Am Freitag ziehen aus Nordwesten dichte Wolken und ein paar Schauer durch. Im Nordalpenbereich bleibt es auch am Nachmittag unbeständig mit ein paar Schauern, abseits der Alpen lässt sich wieder häufig die Sonne blicken. Bei mäßigem bis lebhaftem Nordwestwind werden maximal 22 bis 26 Grad erreicht, mit den höchsten Werten im Zentralraum.
Der Samstag beginnt besonders in den inneralpinen Tälern vereinzelt mit Restwolken, meist aber sonnig. Tagsüber scheint häufig die Sonne, durchziehende Wolkenfelder sowie Quellwolken bleiben harmlos. Im Osten weht mäßiger bis lebhafter Nordwestwind. Mit 24 bis 28 Grad wird es angenehm sommerlich warm.
Am Sonntag scheint zunächst noch verbreitet die Sonne. Im Laufe des Tages setzen von Norden her schauerartiger Regen und einzelne Gewitter ein, die sich allmählich auf die Alpennordseite ausbreiten, abseits davon bleibt es meist trocken.
Es ist neuerlich mit lebhaftem Nordwestwind zu rechnen. Die Höchstwerte liegen zwischen 24 Grad im Waldviertel und 30 Grad im östlichen Flachland.
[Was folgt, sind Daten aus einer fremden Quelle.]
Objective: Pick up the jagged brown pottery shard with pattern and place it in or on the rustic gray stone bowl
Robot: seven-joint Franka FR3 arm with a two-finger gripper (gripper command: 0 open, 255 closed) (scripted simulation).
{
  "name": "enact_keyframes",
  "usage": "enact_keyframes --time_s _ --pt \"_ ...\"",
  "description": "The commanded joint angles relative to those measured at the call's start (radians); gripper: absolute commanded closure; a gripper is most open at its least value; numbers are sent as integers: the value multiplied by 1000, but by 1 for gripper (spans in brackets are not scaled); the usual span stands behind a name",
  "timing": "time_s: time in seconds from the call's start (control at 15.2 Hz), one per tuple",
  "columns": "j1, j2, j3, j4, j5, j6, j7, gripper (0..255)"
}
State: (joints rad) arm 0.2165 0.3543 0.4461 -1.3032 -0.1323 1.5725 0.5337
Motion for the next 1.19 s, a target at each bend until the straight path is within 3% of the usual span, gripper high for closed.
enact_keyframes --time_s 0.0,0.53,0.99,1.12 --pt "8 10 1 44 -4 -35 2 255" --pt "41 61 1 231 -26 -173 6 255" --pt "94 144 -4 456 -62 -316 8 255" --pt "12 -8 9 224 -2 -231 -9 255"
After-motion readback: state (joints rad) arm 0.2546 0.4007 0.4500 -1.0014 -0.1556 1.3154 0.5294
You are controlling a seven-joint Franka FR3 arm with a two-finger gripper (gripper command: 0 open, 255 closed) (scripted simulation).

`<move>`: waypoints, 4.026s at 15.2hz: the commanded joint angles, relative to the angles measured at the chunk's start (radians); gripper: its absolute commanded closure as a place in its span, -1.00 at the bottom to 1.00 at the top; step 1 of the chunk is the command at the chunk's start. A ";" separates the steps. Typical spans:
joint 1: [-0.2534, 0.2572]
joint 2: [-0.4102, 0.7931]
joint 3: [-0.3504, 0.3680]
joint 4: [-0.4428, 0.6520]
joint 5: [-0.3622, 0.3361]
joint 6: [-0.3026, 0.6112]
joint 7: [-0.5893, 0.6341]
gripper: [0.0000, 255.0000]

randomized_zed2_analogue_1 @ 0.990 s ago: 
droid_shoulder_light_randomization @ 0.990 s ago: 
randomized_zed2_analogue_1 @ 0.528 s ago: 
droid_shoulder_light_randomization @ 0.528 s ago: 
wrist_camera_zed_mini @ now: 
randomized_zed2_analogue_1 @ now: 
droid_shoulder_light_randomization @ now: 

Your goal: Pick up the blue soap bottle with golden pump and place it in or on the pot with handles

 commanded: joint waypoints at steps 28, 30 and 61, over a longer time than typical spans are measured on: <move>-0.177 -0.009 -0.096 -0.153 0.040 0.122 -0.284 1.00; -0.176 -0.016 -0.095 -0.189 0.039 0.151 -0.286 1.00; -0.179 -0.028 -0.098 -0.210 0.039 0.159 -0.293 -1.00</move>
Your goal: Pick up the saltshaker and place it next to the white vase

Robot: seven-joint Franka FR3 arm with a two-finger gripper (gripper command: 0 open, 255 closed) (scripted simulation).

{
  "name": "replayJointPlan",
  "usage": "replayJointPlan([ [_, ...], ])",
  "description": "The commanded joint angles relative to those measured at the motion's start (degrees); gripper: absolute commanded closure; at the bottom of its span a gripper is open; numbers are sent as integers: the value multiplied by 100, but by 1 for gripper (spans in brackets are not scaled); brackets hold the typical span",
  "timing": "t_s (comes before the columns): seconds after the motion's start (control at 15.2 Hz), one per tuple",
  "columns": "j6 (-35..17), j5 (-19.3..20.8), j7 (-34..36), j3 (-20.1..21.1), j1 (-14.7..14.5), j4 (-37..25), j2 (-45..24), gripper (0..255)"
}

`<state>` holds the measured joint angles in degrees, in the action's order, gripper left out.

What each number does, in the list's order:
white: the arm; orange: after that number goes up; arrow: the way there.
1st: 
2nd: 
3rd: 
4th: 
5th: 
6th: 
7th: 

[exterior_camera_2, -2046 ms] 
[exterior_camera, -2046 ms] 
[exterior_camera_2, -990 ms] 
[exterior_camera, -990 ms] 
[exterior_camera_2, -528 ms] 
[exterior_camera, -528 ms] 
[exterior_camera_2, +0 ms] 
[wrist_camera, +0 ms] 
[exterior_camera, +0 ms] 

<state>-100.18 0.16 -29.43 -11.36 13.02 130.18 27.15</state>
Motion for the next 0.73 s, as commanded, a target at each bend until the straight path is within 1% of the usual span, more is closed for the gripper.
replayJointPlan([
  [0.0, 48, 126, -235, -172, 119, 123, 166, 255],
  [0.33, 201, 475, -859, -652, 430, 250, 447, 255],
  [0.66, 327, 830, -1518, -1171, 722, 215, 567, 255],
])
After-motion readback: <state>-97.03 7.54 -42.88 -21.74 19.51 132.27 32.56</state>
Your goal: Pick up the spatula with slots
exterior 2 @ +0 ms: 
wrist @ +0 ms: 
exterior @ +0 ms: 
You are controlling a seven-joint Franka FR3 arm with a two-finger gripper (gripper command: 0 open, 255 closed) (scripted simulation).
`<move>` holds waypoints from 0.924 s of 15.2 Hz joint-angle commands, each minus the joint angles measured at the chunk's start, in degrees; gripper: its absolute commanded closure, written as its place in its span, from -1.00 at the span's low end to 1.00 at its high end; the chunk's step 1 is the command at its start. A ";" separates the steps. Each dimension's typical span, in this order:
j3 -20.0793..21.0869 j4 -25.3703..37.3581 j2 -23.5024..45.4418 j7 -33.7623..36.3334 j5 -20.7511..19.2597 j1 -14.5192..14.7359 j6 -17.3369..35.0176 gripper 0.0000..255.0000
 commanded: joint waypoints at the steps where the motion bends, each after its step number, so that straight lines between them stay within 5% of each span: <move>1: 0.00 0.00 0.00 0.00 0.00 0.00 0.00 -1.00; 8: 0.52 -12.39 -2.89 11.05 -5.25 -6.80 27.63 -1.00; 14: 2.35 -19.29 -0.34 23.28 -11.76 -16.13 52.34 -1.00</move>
Am Montag halten sich anfangs noch einige Wolkenfelder, entlang der Alpen gehen zudem einzelne Schauer nieder. Im Tagesverlauf lässt die Schauerneigung nach und die Sonne setzt sich immer häufiger durch. Bei mäßigem bis lebhaftem Westwind erreichen die Höchstwerte 21 bis 27 Grad.